Thursday, April 18, 2013

April & Poetry 11


Mojave Majesty
Mother warned me not to tame the wild lilac.  But why should I mind a woman who drinks the nectar of the Sacred Datura?  We’re engaged in a typical mother-daughter wildflower. She shoots petals of blazing stars at me while I try to drown her in meadow foam.  We’ve only recently discovered the resins of the knobcone, the needles of the Ponderosa, the phallic cones of the Sugar, and the Shakti of the Torrey pines.  She prefers mountain hemlock, I, urban gridlock.  We ghost, thrive, and choke on our hike through a grove of Coast Live Oak.  Mother throws herself on a bed of bay laurel mistaking it for Coyote Brush.   She shouts, Divine Lover, if you do not reveal to me your true essence, I choose death!  Mother often threatens the cosmos in this way.  I sit back and cross my arms over my chest to observe her display of spiritual anguish from a critical distance.  Nearby, I find some coffeeberries to smash.  I paint my lips green then red then black.  I tie on my hip scarf.  I sugarbush.
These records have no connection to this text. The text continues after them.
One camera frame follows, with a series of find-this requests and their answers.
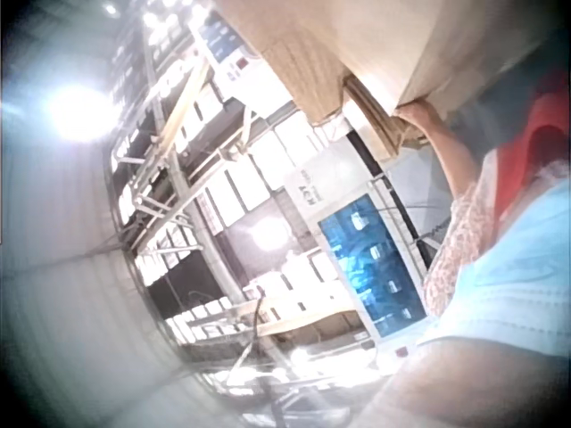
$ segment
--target blue display screen
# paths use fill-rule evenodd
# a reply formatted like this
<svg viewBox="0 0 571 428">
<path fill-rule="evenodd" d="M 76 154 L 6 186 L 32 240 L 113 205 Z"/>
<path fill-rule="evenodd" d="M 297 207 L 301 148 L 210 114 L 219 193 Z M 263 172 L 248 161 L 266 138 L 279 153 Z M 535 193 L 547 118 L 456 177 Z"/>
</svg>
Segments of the blue display screen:
<svg viewBox="0 0 571 428">
<path fill-rule="evenodd" d="M 401 254 L 367 194 L 319 227 L 381 336 L 426 316 Z"/>
</svg>

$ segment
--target hand
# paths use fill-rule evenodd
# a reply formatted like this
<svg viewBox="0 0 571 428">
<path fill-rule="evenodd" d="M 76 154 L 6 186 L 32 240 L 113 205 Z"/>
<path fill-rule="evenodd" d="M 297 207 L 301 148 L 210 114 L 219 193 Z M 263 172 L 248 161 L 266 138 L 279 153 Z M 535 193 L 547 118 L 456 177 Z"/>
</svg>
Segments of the hand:
<svg viewBox="0 0 571 428">
<path fill-rule="evenodd" d="M 406 120 L 423 132 L 427 129 L 442 125 L 443 122 L 433 105 L 425 100 L 417 100 L 404 104 L 394 111 L 394 116 Z"/>
</svg>

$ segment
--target person
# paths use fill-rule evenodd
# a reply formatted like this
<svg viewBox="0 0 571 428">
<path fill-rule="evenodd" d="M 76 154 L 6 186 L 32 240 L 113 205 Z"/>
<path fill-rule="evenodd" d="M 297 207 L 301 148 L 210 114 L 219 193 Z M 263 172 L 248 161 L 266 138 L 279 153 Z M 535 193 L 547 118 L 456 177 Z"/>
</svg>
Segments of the person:
<svg viewBox="0 0 571 428">
<path fill-rule="evenodd" d="M 569 426 L 546 423 L 569 397 L 567 79 L 549 78 L 523 132 L 481 166 L 428 102 L 397 110 L 430 141 L 454 196 L 425 281 L 439 318 L 352 428 Z"/>
</svg>

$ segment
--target light blue clothing
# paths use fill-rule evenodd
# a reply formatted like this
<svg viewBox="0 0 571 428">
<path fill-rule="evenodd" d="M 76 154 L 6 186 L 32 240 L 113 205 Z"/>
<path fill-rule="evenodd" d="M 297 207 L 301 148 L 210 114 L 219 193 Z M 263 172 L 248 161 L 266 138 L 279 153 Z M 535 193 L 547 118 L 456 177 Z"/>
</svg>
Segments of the light blue clothing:
<svg viewBox="0 0 571 428">
<path fill-rule="evenodd" d="M 465 337 L 542 354 L 571 351 L 569 181 L 536 199 L 480 259 L 421 342 Z"/>
</svg>

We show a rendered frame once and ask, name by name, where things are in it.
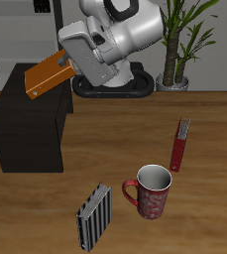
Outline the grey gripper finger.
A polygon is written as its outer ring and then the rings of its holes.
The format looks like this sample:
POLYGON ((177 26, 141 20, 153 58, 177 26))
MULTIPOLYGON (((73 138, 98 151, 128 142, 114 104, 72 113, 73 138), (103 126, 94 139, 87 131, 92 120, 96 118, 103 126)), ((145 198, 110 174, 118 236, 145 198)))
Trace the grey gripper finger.
POLYGON ((58 63, 59 66, 64 66, 64 65, 66 65, 66 62, 67 62, 68 59, 69 59, 69 55, 64 54, 61 58, 59 58, 57 60, 57 63, 58 63))

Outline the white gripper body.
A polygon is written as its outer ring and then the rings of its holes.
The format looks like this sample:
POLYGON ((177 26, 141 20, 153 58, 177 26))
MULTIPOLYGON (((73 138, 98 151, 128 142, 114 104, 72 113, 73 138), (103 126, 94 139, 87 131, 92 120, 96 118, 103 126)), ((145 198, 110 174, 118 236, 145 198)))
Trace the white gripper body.
POLYGON ((58 41, 93 86, 112 79, 116 71, 94 55, 96 46, 83 21, 71 23, 58 31, 58 41))

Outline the orange book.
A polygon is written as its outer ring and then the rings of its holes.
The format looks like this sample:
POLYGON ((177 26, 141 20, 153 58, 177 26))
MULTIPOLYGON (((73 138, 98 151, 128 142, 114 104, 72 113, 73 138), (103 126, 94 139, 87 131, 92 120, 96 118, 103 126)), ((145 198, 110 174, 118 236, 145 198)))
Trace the orange book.
POLYGON ((67 54, 67 52, 65 49, 62 49, 25 71, 26 93, 31 99, 39 97, 50 89, 76 75, 76 71, 70 57, 67 60, 66 65, 58 65, 57 60, 64 54, 67 54))

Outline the white background shelf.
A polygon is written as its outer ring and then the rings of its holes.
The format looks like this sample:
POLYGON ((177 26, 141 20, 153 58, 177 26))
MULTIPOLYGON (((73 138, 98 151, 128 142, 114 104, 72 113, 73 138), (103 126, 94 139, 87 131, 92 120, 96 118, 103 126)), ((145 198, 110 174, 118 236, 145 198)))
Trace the white background shelf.
POLYGON ((33 0, 0 0, 0 62, 38 63, 60 49, 60 0, 50 13, 36 13, 33 0))

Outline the black books on shelf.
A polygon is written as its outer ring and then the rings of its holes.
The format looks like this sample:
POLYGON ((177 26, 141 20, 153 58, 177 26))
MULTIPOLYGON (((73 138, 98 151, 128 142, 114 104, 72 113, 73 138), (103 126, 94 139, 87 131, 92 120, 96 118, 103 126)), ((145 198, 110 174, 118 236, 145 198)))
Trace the black books on shelf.
POLYGON ((33 0, 34 10, 36 13, 50 13, 50 0, 33 0))

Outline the red book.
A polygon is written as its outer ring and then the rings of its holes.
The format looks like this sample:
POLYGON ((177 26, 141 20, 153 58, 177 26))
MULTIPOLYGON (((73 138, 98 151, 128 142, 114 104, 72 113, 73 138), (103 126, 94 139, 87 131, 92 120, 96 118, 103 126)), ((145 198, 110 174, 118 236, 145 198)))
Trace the red book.
POLYGON ((174 136, 171 159, 170 159, 170 170, 172 172, 179 172, 181 165, 181 160, 183 157, 183 152, 185 148, 188 128, 190 120, 189 119, 179 119, 177 130, 174 136))

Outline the black white striped book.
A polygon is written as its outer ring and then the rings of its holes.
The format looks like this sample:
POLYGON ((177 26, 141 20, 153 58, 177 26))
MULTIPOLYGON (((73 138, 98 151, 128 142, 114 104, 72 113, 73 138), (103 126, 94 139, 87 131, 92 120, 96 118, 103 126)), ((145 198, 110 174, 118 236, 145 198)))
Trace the black white striped book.
POLYGON ((76 213, 79 247, 90 252, 112 219, 112 188, 100 183, 76 213))

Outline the dark brown desk caddy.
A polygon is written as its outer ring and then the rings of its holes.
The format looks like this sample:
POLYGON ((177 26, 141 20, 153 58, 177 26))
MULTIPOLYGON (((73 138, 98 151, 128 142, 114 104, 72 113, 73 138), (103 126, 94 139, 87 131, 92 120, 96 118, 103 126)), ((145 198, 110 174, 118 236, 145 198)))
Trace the dark brown desk caddy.
POLYGON ((65 116, 73 111, 68 80, 31 99, 18 63, 0 93, 0 166, 4 173, 61 173, 65 116))

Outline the green pot plant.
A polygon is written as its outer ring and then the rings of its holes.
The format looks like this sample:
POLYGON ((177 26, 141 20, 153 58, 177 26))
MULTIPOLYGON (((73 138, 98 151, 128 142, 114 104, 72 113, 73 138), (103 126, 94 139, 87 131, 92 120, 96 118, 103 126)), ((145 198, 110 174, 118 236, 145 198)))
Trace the green pot plant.
POLYGON ((197 38, 203 21, 192 28, 188 27, 188 24, 201 13, 219 2, 207 0, 200 4, 200 1, 197 0, 189 10, 186 10, 184 8, 186 0, 167 0, 168 13, 163 17, 168 30, 162 41, 167 53, 165 70, 156 78, 157 91, 187 91, 189 80, 183 75, 185 64, 190 60, 198 60, 195 54, 199 50, 215 44, 215 41, 209 41, 213 28, 197 38))

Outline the red patterned mug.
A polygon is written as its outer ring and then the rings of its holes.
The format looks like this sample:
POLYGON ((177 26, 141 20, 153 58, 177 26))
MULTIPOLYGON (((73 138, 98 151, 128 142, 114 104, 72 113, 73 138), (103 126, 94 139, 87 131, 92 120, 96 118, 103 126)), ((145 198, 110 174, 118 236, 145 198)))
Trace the red patterned mug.
POLYGON ((157 219, 164 211, 172 182, 171 173, 159 165, 145 165, 137 173, 135 180, 127 180, 122 185, 124 197, 134 204, 145 219, 157 219), (126 188, 133 186, 137 198, 131 197, 126 188))

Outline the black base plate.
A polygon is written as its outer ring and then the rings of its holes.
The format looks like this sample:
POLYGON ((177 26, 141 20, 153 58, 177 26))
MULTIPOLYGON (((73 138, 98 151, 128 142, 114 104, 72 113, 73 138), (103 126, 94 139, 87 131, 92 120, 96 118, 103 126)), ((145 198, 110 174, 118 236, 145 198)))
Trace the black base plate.
POLYGON ((92 86, 83 74, 77 74, 72 80, 72 89, 83 98, 143 98, 149 96, 155 87, 154 79, 144 71, 139 62, 131 62, 134 76, 127 84, 119 87, 92 86))

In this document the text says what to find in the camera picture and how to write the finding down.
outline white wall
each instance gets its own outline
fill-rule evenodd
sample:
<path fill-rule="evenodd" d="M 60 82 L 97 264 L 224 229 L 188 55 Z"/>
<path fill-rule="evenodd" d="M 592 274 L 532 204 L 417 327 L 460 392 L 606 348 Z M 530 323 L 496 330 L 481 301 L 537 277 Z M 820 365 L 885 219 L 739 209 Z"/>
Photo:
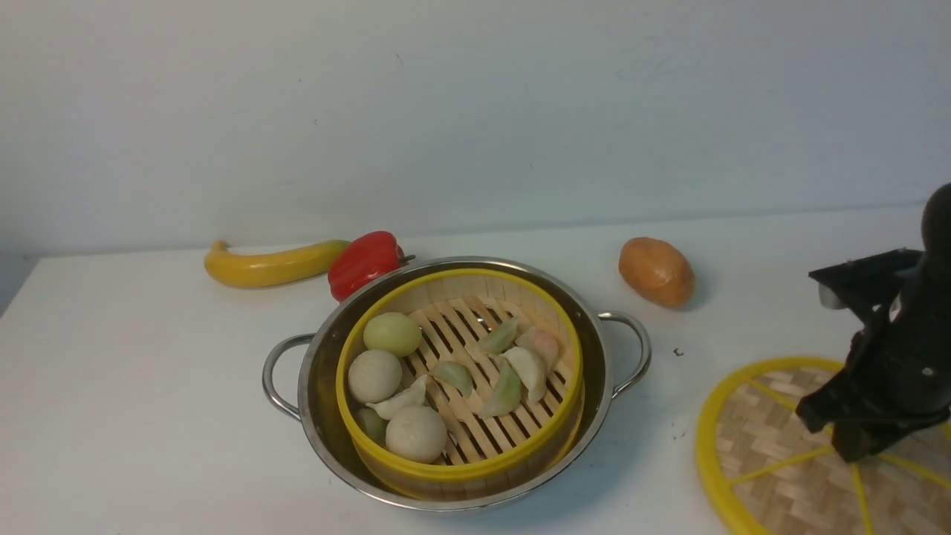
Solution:
<path fill-rule="evenodd" d="M 914 202 L 948 0 L 33 0 L 0 249 L 290 243 Z"/>

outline pot handle
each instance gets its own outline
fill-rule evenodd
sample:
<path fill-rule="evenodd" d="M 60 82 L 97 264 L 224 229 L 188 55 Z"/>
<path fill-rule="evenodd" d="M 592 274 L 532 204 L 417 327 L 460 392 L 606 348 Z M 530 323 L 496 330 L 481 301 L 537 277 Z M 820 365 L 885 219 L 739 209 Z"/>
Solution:
<path fill-rule="evenodd" d="M 278 363 L 278 359 L 280 359 L 281 355 L 283 355 L 288 349 L 297 346 L 305 346 L 310 344 L 312 340 L 314 340 L 314 333 L 299 334 L 297 336 L 291 336 L 287 340 L 277 344 L 273 349 L 271 349 L 270 354 L 267 355 L 267 360 L 264 361 L 264 371 L 261 374 L 261 383 L 264 386 L 264 395 L 267 396 L 267 399 L 271 402 L 271 405 L 277 407 L 280 412 L 283 412 L 298 422 L 301 420 L 301 412 L 297 407 L 291 405 L 290 402 L 282 398 L 278 391 L 274 388 L 274 365 Z"/>
<path fill-rule="evenodd" d="M 624 392 L 643 379 L 644 374 L 648 372 L 648 368 L 650 367 L 650 336 L 648 335 L 648 330 L 644 328 L 644 324 L 625 312 L 601 312 L 597 317 L 603 322 L 617 322 L 630 327 L 641 341 L 641 360 L 637 363 L 637 367 L 634 368 L 631 375 L 621 382 L 620 385 L 614 387 L 614 391 L 611 393 L 611 399 L 614 399 L 619 396 L 621 392 Z"/>

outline red bell pepper
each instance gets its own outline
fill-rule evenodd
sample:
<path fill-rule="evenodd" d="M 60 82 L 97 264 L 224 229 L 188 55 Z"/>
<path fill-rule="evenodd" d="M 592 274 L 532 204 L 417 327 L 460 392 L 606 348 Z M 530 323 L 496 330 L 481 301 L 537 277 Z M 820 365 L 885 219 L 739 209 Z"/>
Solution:
<path fill-rule="evenodd" d="M 404 257 L 396 236 L 385 230 L 360 236 L 343 250 L 330 267 L 327 273 L 330 294 L 342 302 L 358 289 L 405 266 L 413 258 Z"/>

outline yellow rim
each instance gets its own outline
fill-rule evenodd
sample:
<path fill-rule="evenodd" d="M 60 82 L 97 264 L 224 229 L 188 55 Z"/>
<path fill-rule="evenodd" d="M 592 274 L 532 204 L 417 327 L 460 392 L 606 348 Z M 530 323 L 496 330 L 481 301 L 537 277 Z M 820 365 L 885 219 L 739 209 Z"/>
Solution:
<path fill-rule="evenodd" d="M 565 443 L 565 445 L 558 451 L 558 455 L 550 463 L 548 463 L 548 465 L 545 466 L 545 469 L 542 470 L 540 473 L 547 472 L 549 468 L 557 465 L 558 462 L 561 461 L 565 457 L 565 455 L 568 455 L 568 452 L 572 450 L 572 447 L 574 447 L 574 439 L 578 436 L 578 430 L 581 429 L 581 414 L 582 412 L 584 412 L 584 405 L 583 405 L 584 402 L 585 402 L 584 398 L 582 398 L 578 402 L 582 404 L 582 407 L 580 408 L 580 410 L 578 410 L 578 417 L 576 418 L 574 422 L 574 428 L 572 429 L 571 435 L 569 435 L 568 437 L 568 442 Z M 380 474 L 377 470 L 372 468 L 369 464 L 367 464 L 366 467 L 368 470 L 370 470 L 370 473 L 376 476 L 377 479 L 379 479 L 381 483 L 389 487 L 391 491 L 396 492 L 398 494 L 409 496 L 410 498 L 414 498 L 416 500 L 429 500 L 429 497 L 427 496 L 423 496 L 422 494 L 418 494 L 412 490 L 399 486 L 398 484 L 390 480 L 387 474 Z"/>
<path fill-rule="evenodd" d="M 559 318 L 561 319 L 561 322 L 568 330 L 569 343 L 574 349 L 574 354 L 577 355 L 578 358 L 577 371 L 573 375 L 571 383 L 569 384 L 568 395 L 564 398 L 561 405 L 554 412 L 551 420 L 541 429 L 539 429 L 535 435 L 529 437 L 529 439 L 524 443 L 510 449 L 509 451 L 506 451 L 505 453 L 499 454 L 492 459 L 486 459 L 477 463 L 459 466 L 436 466 L 424 465 L 423 463 L 416 463 L 414 461 L 403 459 L 402 457 L 390 453 L 385 448 L 379 446 L 377 443 L 373 442 L 370 437 L 363 433 L 362 429 L 360 429 L 357 425 L 357 421 L 354 420 L 353 415 L 350 413 L 349 400 L 347 399 L 345 389 L 345 371 L 348 363 L 345 363 L 341 359 L 340 364 L 337 367 L 337 403 L 340 407 L 340 416 L 343 418 L 343 423 L 350 432 L 350 436 L 353 438 L 357 449 L 362 449 L 367 455 L 370 455 L 371 457 L 400 473 L 437 483 L 456 483 L 469 481 L 474 478 L 490 477 L 526 460 L 542 445 L 544 445 L 548 439 L 550 439 L 552 435 L 554 435 L 555 432 L 561 427 L 561 425 L 565 423 L 565 419 L 569 414 L 569 409 L 574 403 L 577 402 L 579 391 L 578 386 L 580 385 L 582 376 L 583 359 L 581 355 L 581 344 L 578 341 L 577 332 L 574 330 L 574 324 L 572 323 L 571 318 L 568 316 L 568 313 L 565 312 L 564 308 L 562 308 L 561 305 L 559 305 L 551 295 L 542 290 L 540 287 L 537 287 L 536 285 L 514 275 L 492 271 L 490 269 L 450 269 L 447 271 L 441 271 L 439 273 L 433 273 L 419 277 L 418 279 L 410 281 L 405 285 L 392 290 L 382 299 L 373 304 L 354 325 L 353 330 L 350 331 L 346 342 L 343 344 L 343 350 L 341 354 L 347 355 L 350 353 L 351 347 L 357 341 L 357 337 L 363 332 L 363 328 L 366 327 L 366 324 L 377 315 L 377 312 L 381 308 L 386 306 L 387 303 L 400 294 L 434 280 L 464 275 L 480 275 L 503 279 L 528 288 L 544 299 L 555 309 Z"/>
<path fill-rule="evenodd" d="M 700 484 L 703 486 L 704 491 L 706 491 L 710 504 L 716 510 L 717 514 L 720 515 L 724 524 L 732 529 L 734 533 L 769 535 L 769 532 L 749 513 L 739 498 L 733 494 L 732 487 L 738 482 L 727 480 L 727 476 L 724 475 L 723 469 L 720 467 L 720 460 L 716 455 L 717 417 L 720 414 L 720 409 L 723 408 L 723 403 L 725 403 L 727 398 L 741 385 L 746 383 L 754 384 L 750 381 L 752 378 L 763 375 L 768 371 L 791 367 L 815 367 L 827 371 L 839 371 L 842 369 L 842 363 L 814 357 L 789 357 L 740 368 L 730 374 L 723 383 L 720 383 L 720 385 L 710 393 L 700 413 L 700 420 L 697 423 L 697 474 L 700 476 Z M 797 458 L 790 459 L 789 461 L 798 462 L 804 460 L 804 458 Z M 768 466 L 767 468 L 775 469 L 776 467 L 779 466 Z"/>

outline banana
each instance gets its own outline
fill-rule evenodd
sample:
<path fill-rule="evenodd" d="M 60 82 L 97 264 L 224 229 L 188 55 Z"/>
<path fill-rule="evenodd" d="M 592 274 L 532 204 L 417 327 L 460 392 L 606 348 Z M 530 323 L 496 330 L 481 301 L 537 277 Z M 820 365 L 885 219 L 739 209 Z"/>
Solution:
<path fill-rule="evenodd" d="M 350 242 L 329 240 L 271 254 L 240 255 L 215 242 L 204 256 L 204 270 L 230 287 L 271 287 L 306 279 L 330 269 Z"/>

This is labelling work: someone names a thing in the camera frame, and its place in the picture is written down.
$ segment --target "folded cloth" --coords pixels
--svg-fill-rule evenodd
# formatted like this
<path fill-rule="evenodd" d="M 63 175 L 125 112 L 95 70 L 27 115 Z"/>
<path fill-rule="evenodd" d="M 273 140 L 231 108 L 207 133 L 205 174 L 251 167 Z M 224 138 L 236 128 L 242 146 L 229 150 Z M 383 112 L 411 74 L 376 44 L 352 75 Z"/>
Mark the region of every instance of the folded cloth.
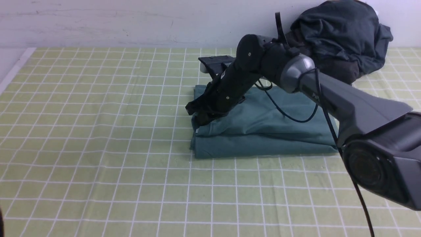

I sage.  I choose dance over waiting for Mother.  Later, I run off to meet my idol at a desert campsite.  Her name is Lyrica.  I find her contemplating compost as it swelters beneath a lone Joshua Tree.  Shamans say this land is a healing energy vortex.  Some local people still practice ancient drum sex.  Natives once worshipped rhythm here.  People come here to learn how to kiss rhythm.  Here, we practice dropping the Self between the beats.  A local master instructs me to remove my city and step into the hot Gong bath.  The copper pressure waves lift consciousness; the tin pressure waves shift awareness; and the nickel pressure waves wave waves way away the way waves wave away.  Sound waves wave away brain waves wave away light waves wave away magnetic waves wave away waves away waves away away away way way way way way away.